Our teacher used to wear a burqa, but now she doesn’t. I study her lips when she speaks, two plump dates that open and close in this way I can’t forget. I’ve never seen skin that looks so soft. Like you could press her lips with your fingertips and they would sink, as if into a pillow. I watch her silently and wonder. The Taliban executed teachers like her. Or sometimes, the Taliban amputated their hands. When our teacher moves up and down the aisles of the classroom, she runs her hands along the edge of each desk. I hold my breath when she comes near, imagining her wrists as puffy stumps, no hands or fingers with which to write.
Everybody knows the Taliban used to hang body parts from the stadium goal posts as an example. I never went to see the torture, but men in my neighborhood did. “Allahu Akbar!” they would shout when they returned home from the frenzy. I heard them talking, the bloodshed they described. They fired AK47’s and danced in the streets, sometimes chattering for hours as the families on my block tried to sleep. I was tiny, four or five, but their tone made an impression on me; men’s voices echoing through the alleys, a wretched, powerful kind of laughter that I understood had nothing to do with comedy.

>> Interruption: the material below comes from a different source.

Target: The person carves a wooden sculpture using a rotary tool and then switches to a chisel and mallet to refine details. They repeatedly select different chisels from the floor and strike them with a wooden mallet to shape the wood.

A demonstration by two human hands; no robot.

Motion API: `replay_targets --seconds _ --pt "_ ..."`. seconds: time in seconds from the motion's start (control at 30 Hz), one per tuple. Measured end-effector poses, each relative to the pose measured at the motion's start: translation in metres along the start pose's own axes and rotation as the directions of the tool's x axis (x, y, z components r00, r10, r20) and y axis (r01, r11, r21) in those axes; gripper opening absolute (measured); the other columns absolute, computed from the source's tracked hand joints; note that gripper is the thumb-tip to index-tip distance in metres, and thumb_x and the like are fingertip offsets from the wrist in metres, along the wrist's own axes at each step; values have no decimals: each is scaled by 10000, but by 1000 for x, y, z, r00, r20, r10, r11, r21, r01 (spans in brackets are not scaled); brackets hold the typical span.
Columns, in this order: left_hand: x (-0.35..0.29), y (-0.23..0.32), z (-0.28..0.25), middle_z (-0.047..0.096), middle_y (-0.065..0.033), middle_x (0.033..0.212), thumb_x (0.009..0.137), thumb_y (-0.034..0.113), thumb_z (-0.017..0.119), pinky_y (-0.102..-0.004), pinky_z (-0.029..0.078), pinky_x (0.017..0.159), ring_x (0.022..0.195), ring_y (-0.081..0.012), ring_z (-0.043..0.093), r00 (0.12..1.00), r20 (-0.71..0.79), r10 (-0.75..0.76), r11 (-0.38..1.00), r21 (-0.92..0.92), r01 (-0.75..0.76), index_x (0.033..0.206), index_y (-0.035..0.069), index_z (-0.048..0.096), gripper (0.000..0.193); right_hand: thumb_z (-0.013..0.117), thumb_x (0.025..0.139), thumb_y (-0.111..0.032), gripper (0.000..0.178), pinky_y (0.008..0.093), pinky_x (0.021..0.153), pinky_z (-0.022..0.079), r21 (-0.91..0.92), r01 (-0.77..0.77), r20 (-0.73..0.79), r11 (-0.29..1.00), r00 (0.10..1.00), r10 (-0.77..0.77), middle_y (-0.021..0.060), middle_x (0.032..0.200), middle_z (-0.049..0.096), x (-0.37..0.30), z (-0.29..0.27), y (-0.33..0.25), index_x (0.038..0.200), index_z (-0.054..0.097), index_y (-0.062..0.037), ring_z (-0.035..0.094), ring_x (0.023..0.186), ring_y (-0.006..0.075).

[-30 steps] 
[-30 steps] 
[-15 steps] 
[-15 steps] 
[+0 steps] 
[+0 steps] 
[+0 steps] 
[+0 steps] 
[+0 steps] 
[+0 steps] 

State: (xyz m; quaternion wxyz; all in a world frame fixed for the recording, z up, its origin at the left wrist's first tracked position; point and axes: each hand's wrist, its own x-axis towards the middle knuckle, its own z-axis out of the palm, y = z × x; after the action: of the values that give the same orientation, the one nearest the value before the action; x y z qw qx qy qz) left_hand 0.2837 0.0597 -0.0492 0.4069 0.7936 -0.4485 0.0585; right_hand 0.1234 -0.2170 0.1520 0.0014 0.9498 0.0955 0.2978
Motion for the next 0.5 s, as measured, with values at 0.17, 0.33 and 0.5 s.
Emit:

Hadir often asks me to play goalie during our secret practices in Kabul Stadium. I stand in front of the repainted white goal posts that seem to float in the moonlight against the darkened stadium benches. He takes aim and kicks full strength, the leather ball slapping into my palms, against my chest, off my forehead. When I miss, I have to chase the ball to the outer edges of the field where I feel spooks trying to grab at me. Still, Hadir aims again and again, as though he can see a crowd roaring just for him all night long.
Later, we lie on our backs and look at the star-pocked sky. Hadir plucks fistfuls of grass from the field. Each clump radiates an infused, lime light from his palms, like he’s holding an electric gem.